Non sarà forse un richiamo alla convivenza con i famosi “fantasmi della decrescita” a cui fa riferimento da tempo il sociologo Latouche, che stranamente faticano ad entrare nel dibattito pubblico del nostro paese? Sapendo bene – puntualizza il Presidente – “di non poter contare più su un futuro di certezze garantite dallo Stato, ma di aver piuttosto diritto ad un futuro di possibilità reali, di opportunità cui accedere nell’eguaglianza dei punti di partenza secondo lo spirito della Costituzione”. Napolitano ha chiesto a gran voce più risorse da stanziare per finanziare cultura, università, formazione a favore dei giovani.

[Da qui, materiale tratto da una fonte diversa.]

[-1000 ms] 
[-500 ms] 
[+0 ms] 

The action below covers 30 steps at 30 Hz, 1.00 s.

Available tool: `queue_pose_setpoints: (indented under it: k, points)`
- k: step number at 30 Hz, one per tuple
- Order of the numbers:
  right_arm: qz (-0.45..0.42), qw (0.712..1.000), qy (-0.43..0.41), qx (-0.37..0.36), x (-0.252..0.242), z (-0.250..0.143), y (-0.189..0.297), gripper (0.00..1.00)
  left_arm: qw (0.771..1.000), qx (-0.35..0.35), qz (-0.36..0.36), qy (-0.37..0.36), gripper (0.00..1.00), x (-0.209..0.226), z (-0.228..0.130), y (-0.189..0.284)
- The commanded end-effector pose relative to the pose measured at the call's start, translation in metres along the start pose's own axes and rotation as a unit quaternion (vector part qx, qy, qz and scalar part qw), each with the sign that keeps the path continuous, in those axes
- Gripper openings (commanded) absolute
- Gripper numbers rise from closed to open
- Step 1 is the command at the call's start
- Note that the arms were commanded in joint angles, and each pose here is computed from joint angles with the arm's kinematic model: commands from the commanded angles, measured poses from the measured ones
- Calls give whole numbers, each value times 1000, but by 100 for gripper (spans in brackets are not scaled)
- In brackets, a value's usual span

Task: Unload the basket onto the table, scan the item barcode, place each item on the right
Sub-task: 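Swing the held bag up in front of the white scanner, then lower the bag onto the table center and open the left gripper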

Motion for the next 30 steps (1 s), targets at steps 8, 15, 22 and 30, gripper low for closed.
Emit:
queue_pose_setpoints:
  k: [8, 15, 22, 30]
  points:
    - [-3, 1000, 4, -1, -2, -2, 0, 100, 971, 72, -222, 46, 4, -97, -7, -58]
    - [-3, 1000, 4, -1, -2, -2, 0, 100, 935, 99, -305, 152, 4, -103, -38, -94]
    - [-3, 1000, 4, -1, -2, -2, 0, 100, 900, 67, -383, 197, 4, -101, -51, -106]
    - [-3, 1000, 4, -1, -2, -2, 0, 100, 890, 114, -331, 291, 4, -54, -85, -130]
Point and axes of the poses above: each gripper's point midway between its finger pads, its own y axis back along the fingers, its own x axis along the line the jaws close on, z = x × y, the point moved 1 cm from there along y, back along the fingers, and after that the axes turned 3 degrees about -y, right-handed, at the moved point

Ma per liberare le risorse pubbliche e ampliare le opportunità – avverte il Presidente – occorre sacrificio da parte delle tante categorie di cittadini adulti e anziani che ancora godono di garanzie non più sostenibili, spesso immeritate, e che paradossalmente sono pagate dagli stessi giovani. Il secondo aspetto è il distacco allarmante dei giovani dalla politica: senza dialogo e senza nuove forme di coinvolgimento dei giovani nei processi decisionali, la stessa democrazia potrebbe risentirne, “andare in scacco”. Il monologo del presidente, che non è un diretto j’accuse contro il governo, non ha comunque esentato la classe politica dalle sue responsabilità, mettendola di fronte ai suoi fallimenti. Ma chi raccoglierà concretamente le parole del Presidente, al di là degli elogi solenni e bipartisan che sempre accompagnano i suoi moniti? Il genere “giovani” risulta avere ampia fortuna nella retorica del mondo politico, ma allo stesso tempo ancora scarsa risolutezza dal punto di vista dell’azione politica. Per evitare che gli impegni urgenti nei confronti dei giovani rimangano figli di un paternalismo stucchevole e controproducente, per non lasciare questo contributo d’impronta civile a mero rito da galateo istituzionale, sarebbe ora che la classe dirigente facesse tesoro delle parole del Presidente. Altrimenti Napolitano avrebbe “abbaiato alla luna”.